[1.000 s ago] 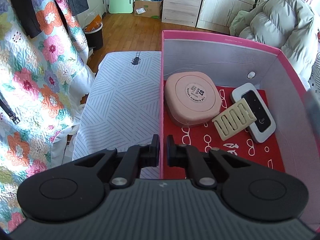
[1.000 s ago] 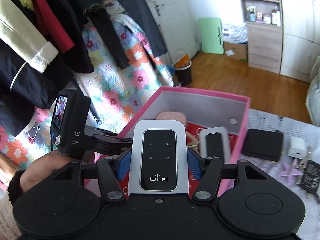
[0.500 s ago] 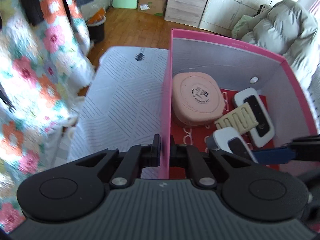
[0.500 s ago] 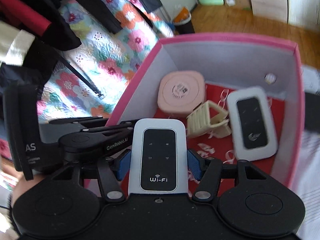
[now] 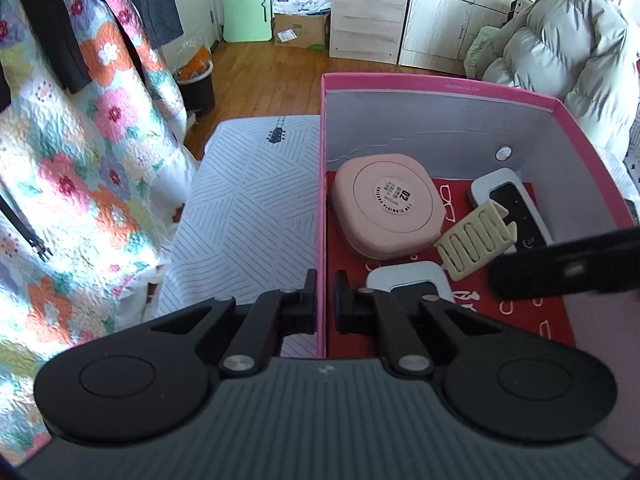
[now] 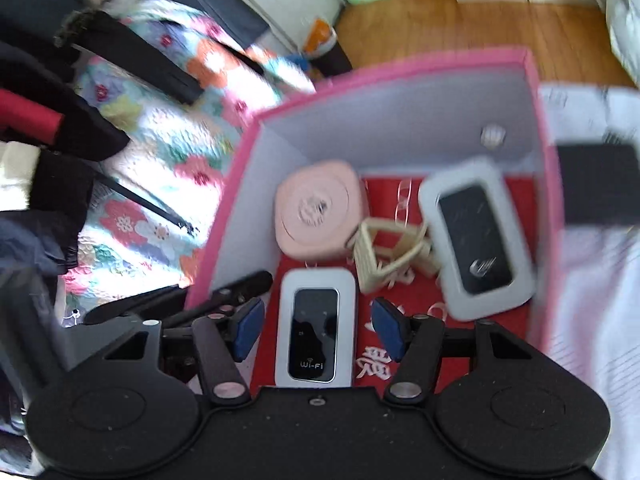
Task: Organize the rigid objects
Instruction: 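Lower the white router into the pink box and open the right tool, then move the right tool back over the loose items on the bed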
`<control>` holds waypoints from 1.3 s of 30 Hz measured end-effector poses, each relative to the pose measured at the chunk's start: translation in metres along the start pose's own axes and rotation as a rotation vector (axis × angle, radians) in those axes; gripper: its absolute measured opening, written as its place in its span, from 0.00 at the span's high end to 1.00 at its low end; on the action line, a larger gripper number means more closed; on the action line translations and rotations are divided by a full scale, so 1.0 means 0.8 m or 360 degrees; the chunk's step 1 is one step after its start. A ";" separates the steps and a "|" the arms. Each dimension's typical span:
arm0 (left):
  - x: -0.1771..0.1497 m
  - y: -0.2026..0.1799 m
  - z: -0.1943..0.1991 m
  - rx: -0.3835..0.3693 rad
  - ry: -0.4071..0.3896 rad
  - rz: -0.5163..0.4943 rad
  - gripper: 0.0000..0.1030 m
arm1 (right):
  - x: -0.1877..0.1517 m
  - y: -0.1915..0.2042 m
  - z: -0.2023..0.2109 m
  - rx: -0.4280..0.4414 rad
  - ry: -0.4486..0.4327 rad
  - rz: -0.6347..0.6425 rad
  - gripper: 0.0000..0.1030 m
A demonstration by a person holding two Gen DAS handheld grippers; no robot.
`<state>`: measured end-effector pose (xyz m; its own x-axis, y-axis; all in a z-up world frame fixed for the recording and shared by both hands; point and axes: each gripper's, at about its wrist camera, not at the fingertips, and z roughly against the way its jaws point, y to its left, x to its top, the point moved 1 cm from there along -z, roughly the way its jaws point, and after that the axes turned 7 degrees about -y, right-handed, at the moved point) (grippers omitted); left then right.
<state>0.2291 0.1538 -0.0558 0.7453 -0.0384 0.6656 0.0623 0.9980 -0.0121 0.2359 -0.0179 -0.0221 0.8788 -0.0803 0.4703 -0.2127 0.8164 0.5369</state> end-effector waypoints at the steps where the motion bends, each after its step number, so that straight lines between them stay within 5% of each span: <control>1: 0.001 -0.002 0.000 0.0015 -0.0008 -0.0020 0.94 | 0.001 0.003 0.014 0.0007 -0.0033 0.0037 0.36; 9: 0.005 0.005 0.001 -0.0045 -0.0001 0.0029 0.94 | -0.010 -0.006 0.120 -0.0044 -0.0274 0.0320 0.36; 15: 0.004 -0.008 0.004 0.0067 -0.0020 -0.0048 0.95 | -0.040 -0.075 0.168 -0.0225 -0.0449 0.0284 0.36; 30: -0.001 -0.032 0.012 0.0229 -0.0104 -0.0215 0.90 | -0.088 -0.196 0.162 -0.0856 -0.0586 0.0369 0.36; 39: -0.001 -0.028 0.011 0.0242 -0.0107 -0.0194 0.90 | -0.050 -0.235 0.124 -0.0936 -0.0600 0.0367 0.40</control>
<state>0.2215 0.1318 -0.0492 0.6920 -0.1608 0.7037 0.0446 0.9825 0.1807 0.1983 -0.2249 -0.0721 0.6102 0.0259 0.7918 -0.0171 0.9997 -0.0195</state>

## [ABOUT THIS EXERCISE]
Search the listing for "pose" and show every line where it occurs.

## [ANSWER SECTION]
`<control>` holds waypoints from 1.3 s of 30 Hz measured end-effector poses, each relative to the pose measured at the chunk's start: translation in metres along the start pose's own axes and rotation as a rotation vector (axis × angle, radians) in those axes; gripper: its absolute measured opening, written as its place in its span, from 0.00 at the span's high end to 1.00 at its low end; on the action line, a larger gripper number means more closed; on the action line translations and rotations are divided by a full scale, so 1.0 means 0.8 m or 360 degrees; the chunk's step 1 is one step after its start. A ";" separates the steps and a "|" the arms. Each dimension's typical span:
`<state>`: measured end-effector pose (xyz m; its own x-axis, y-axis; all in a z-up world frame fixed for the recording and shared by both hands; point and axes: each gripper's, at about its wrist camera, not at the fingertips, and z roughly against the way its jaws point, y to its left, x to its top, the point moved 1 cm from there along -z, roughly the way its jaws point, and after that the axes turned 7 degrees about -y, right-handed, at the moved point) (grippers omitted); left then right.

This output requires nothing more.